As my family has been instructed, I will be cremated upon my death and my ashes will be scattered in the Mt. Evans Wilderness Area, west of Denver. After that, who knows where I'll end up?
Perhaps a harsh winter will leave my remains entombed beneath a snow bank for several years, eventually providing nourishment for a young bristlecone pine. Absorbed by that long-lived tree, I may be part of its gnarled trunk for a thousand years or more, eventually re-entering the soil when the pine dies and crumbles. Now nourishing the grass of a mountain meadow, I could be consumed by a snowshoe hare and thence by a lynx or a golden eagle. Upon that predator's death, I would return to the wilderness, perhaps later flushed into the watershed of the South Platte via its North Fork, Bear Creek or Clear Creek.

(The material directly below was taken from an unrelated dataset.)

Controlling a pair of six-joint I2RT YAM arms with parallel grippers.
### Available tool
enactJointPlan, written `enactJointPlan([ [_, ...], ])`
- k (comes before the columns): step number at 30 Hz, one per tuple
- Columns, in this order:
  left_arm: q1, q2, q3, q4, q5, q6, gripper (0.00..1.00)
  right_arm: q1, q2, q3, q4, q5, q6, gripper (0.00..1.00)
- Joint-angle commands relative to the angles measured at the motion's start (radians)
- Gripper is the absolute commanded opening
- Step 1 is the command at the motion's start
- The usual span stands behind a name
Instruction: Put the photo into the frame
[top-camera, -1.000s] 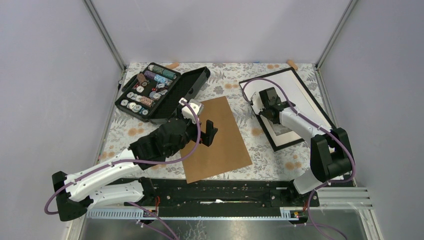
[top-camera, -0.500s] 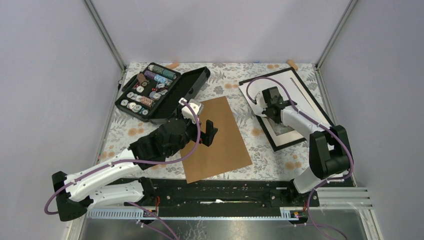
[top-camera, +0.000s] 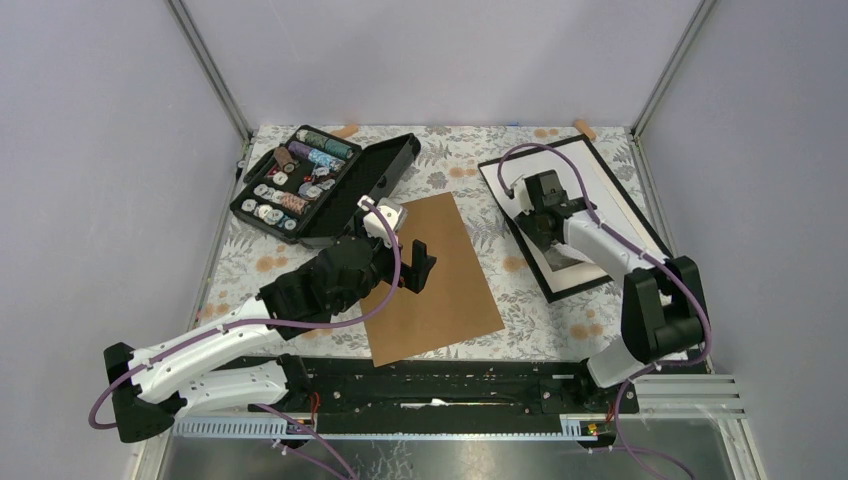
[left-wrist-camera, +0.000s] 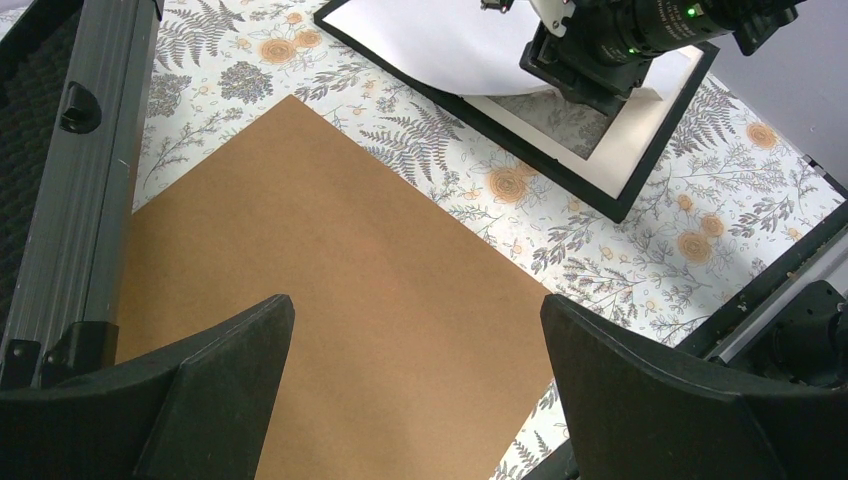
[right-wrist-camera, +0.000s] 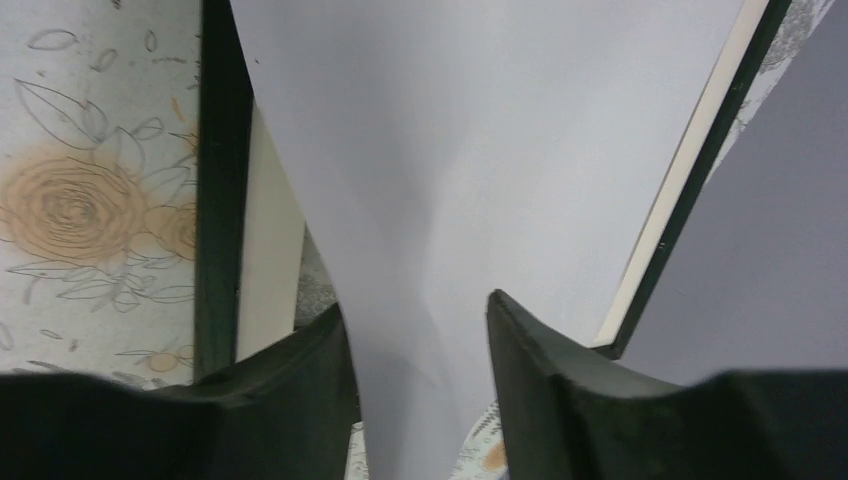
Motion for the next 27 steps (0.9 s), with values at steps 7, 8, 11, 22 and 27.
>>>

If not trapped in one of many reservoirs en route, I'll make my way down the Missouri, entering the Mississippi at St. Louis and then float down to the Gulf of Mexico. If caught up in the coastal marshes, I might be consumed by a wintering snow goose and then transported to the Arctic tundra for the summer. If not, I may swirl about the Gulf for a few years before drifting into the Caribbean and then out to sea. The Gulf Stream might deposit some of my remains on the shores of Iceland or the British Isles or, like Jonah, I might end up in the belly of a massive cetacean, stored in its blubber for decades. Eventually, after succumbing to humans, killer whales or old age, its carcass will rot on the ocean floor and I'll re-enter the marine ecosystem. Who knows, maybe a combination of ocean currents and tropical storms will transport my remnants to an exotic shore where, eons hence, compression, volcanism and uplift will place me atop another mountain range.
Of course, I could opt for embalming fluid and a cozy metal box beneath a manicured lawn. But why miss the adventure of nature's enduring cycle?